*The problem*
Return the exact lines from the one containing "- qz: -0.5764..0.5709" through the final line of the material below, with both ends kept.

*Data segment*
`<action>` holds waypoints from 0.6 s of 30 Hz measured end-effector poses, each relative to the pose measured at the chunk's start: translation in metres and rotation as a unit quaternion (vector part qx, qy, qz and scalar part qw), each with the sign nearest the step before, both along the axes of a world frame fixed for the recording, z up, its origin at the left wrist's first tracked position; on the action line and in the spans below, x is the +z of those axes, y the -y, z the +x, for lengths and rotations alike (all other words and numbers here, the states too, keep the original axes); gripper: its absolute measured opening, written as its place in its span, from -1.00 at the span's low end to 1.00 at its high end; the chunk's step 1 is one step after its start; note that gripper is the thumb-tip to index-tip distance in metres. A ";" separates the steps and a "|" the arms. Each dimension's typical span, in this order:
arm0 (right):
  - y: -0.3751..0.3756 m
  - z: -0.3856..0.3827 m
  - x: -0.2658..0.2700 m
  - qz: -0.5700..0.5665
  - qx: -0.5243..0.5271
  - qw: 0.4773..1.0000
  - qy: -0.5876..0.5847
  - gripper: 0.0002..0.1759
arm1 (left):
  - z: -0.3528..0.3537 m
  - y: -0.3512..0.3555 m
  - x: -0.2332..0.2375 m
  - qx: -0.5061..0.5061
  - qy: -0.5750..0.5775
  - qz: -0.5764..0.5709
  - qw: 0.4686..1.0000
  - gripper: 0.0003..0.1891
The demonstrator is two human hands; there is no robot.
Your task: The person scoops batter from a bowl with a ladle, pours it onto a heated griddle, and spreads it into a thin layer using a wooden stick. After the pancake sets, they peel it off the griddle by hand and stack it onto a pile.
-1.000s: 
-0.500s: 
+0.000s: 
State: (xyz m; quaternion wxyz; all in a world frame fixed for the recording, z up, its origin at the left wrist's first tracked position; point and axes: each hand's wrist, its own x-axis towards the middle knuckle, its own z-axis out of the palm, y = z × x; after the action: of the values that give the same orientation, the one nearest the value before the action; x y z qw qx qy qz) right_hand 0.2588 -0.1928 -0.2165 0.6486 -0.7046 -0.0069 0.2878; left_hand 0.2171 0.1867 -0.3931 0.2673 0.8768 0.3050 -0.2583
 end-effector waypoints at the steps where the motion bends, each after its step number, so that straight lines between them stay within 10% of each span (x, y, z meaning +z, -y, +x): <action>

*Task response*
  - qz: -0.5764..0.5709
  - qw: 0.4686..1.0000
  - gripper: 0.0003..0.1891
The demonstrator is two human hands; there is no robot.
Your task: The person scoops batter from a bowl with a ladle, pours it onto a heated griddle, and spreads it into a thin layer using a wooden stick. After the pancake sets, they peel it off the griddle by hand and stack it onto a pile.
-1.000s: 
-0.500s: 
+0.000s: 
State: (xyz m; quaternion wxyz; all in a world frame fixed for the recording, z up, its origin at the left wrist's first tracked position; point and axes: each hand's wrist, its own x-axis towards the middle knuckle, its own z-axis out of the palm, y = z × x; after the action: of the values that give the same orientation, the one nearest the value before the action; x y z qw qx qy qz) right_hand 0.2588 -0.1928 -0.2165 0.6486 -0.7046 -0.0069 0.2878; left_hand 0.2171 0.1867 -0.3931 0.2673 0.8768 0.3050 -0.2583
 end-effector waypoints at the steps where the motion bends, each after its step number, so that straight lines between them stay within 10% of each span (x, y, z meaning +z, -y, +x): <action>

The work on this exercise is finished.